## What is expected:
Scan the entries below and extract each line with the word "document" in it.

## Available data:

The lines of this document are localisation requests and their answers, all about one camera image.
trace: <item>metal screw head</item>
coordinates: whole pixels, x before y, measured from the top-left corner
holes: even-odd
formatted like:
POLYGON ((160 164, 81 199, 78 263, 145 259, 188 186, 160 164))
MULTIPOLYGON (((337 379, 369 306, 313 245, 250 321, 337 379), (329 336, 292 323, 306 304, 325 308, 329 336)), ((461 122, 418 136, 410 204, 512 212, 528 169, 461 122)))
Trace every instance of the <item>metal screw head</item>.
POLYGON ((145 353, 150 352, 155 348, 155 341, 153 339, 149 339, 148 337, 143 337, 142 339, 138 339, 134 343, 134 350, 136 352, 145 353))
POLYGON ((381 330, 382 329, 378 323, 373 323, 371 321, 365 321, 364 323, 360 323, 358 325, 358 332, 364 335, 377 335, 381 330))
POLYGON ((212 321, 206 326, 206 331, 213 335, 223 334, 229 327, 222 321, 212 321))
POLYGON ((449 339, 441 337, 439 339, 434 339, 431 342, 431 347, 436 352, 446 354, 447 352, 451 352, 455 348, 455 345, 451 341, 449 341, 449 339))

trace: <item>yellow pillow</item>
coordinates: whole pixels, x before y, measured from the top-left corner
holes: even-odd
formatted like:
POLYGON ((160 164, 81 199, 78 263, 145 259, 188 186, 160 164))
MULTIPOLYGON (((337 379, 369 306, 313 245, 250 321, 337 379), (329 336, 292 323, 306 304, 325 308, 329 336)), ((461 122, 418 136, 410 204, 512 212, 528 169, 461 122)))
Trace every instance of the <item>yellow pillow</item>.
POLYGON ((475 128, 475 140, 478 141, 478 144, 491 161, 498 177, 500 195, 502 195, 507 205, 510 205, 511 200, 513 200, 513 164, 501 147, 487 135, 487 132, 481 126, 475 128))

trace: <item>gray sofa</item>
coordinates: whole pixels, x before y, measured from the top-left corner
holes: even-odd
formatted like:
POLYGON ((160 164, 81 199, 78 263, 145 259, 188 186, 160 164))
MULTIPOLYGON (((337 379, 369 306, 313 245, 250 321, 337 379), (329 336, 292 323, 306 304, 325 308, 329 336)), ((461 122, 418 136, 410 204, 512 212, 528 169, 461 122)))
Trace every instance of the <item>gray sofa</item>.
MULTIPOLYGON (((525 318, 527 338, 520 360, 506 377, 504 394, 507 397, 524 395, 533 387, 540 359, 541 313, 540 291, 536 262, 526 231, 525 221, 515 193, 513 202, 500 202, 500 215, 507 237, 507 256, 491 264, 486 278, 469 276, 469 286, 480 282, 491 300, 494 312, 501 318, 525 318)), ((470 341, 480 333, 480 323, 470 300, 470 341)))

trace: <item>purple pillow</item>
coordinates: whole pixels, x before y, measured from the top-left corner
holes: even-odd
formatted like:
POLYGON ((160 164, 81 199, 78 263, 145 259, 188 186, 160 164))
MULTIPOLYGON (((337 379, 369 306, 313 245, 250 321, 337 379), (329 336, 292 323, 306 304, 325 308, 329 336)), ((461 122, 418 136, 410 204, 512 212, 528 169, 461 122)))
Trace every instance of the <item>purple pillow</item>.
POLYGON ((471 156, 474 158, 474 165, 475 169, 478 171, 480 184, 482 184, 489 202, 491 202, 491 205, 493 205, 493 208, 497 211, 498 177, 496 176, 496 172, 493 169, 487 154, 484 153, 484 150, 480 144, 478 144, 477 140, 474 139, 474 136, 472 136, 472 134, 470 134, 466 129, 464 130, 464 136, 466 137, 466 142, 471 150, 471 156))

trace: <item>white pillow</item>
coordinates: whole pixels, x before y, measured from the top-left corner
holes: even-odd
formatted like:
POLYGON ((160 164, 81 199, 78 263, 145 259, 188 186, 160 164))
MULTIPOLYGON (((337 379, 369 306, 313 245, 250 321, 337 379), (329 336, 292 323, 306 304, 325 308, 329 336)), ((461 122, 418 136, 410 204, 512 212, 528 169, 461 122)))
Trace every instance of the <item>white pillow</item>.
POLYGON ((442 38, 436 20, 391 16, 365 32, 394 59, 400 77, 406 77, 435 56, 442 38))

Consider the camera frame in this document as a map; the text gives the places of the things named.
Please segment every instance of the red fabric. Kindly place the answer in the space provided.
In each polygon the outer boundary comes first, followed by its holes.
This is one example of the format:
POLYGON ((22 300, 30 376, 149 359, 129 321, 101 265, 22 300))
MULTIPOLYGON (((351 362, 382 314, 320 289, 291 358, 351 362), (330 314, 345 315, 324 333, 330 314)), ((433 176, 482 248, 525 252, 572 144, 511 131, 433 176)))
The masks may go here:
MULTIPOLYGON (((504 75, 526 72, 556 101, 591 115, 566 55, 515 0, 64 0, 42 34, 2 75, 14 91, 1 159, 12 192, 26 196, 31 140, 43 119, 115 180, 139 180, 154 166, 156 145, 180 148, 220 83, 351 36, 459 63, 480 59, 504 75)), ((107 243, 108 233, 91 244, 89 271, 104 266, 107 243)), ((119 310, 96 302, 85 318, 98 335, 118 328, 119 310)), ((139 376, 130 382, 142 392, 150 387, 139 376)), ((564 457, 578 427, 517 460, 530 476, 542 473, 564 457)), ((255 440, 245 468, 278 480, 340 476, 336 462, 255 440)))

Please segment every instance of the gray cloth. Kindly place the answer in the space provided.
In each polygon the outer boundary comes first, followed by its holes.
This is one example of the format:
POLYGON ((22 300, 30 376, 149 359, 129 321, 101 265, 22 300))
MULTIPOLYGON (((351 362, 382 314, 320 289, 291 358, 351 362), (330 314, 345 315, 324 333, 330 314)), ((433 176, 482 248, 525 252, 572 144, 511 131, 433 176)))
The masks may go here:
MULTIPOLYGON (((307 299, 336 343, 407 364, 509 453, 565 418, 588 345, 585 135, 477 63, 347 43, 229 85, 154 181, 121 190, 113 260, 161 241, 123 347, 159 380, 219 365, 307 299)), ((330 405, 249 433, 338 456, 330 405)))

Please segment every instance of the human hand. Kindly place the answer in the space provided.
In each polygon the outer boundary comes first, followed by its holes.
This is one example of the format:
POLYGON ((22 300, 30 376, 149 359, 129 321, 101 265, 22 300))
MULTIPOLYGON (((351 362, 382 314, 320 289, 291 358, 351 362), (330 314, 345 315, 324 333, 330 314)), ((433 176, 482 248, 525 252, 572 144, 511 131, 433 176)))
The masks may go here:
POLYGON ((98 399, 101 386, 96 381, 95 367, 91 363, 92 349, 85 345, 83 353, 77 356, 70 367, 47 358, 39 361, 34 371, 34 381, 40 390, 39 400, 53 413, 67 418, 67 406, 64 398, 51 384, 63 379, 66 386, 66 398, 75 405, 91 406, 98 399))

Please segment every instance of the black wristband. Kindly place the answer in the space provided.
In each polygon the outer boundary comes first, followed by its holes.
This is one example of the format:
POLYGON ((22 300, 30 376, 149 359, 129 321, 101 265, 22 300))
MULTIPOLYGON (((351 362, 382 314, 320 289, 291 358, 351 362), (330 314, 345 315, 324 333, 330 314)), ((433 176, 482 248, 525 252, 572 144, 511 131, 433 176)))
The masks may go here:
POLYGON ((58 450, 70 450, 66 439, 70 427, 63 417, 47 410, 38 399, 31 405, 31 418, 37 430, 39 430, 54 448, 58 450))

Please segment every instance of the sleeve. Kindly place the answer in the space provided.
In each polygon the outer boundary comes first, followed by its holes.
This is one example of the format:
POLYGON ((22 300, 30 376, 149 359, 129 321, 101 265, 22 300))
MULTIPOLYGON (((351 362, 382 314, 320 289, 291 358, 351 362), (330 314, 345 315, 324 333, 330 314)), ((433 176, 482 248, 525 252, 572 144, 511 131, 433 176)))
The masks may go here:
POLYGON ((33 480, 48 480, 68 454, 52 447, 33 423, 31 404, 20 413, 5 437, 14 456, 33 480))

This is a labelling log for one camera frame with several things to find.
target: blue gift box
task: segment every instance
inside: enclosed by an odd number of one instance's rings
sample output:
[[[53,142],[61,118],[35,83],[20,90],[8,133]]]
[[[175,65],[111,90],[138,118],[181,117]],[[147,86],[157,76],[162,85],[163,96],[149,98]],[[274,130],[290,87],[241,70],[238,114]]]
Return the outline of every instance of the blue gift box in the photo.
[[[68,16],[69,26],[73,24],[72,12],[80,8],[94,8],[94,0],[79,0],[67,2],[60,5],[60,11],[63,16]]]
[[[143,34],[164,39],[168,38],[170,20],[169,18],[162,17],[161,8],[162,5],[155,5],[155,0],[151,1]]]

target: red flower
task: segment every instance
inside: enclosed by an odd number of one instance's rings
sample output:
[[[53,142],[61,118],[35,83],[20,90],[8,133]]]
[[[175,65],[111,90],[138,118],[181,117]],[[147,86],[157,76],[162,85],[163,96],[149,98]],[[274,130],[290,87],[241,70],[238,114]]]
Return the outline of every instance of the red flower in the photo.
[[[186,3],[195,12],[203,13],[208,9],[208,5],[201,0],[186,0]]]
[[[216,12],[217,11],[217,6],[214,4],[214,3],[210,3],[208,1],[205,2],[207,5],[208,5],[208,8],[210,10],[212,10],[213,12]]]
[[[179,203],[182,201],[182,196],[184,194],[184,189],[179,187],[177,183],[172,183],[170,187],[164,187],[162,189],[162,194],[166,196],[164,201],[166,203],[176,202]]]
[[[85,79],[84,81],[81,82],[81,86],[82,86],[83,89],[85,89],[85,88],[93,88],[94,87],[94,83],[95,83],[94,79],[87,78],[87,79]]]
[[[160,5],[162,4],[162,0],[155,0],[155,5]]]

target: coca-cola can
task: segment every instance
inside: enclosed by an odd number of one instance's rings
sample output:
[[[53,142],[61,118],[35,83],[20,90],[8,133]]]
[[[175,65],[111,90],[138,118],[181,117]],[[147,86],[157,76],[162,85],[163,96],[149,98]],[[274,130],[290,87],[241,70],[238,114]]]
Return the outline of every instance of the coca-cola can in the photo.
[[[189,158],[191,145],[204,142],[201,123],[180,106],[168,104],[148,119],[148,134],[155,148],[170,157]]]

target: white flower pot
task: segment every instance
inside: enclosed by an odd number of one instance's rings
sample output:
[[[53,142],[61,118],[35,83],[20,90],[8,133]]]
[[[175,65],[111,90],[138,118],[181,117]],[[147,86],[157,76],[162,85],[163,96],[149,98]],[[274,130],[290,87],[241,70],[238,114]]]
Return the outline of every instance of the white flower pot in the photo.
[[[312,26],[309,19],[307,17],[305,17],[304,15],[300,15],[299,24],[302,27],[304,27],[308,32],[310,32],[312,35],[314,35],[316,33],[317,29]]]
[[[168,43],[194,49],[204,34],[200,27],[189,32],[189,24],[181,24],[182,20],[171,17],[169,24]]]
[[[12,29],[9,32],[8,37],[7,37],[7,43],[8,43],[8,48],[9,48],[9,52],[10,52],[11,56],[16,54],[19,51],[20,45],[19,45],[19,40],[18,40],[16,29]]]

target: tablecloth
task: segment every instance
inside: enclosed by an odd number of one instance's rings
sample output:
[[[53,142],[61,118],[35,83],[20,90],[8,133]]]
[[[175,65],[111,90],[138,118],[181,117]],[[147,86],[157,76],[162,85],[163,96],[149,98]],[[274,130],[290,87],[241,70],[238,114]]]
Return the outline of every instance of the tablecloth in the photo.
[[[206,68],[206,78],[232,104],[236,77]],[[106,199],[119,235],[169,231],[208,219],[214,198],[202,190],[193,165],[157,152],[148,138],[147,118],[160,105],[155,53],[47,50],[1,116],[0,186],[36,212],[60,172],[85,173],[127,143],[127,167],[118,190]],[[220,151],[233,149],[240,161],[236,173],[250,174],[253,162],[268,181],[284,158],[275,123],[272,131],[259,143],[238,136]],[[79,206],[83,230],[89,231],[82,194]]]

## Response:
The lines of this document are localisation requests and their answers, all about one camera image.
Consider the camera frame in this document as a map; the text gives the places of the things named.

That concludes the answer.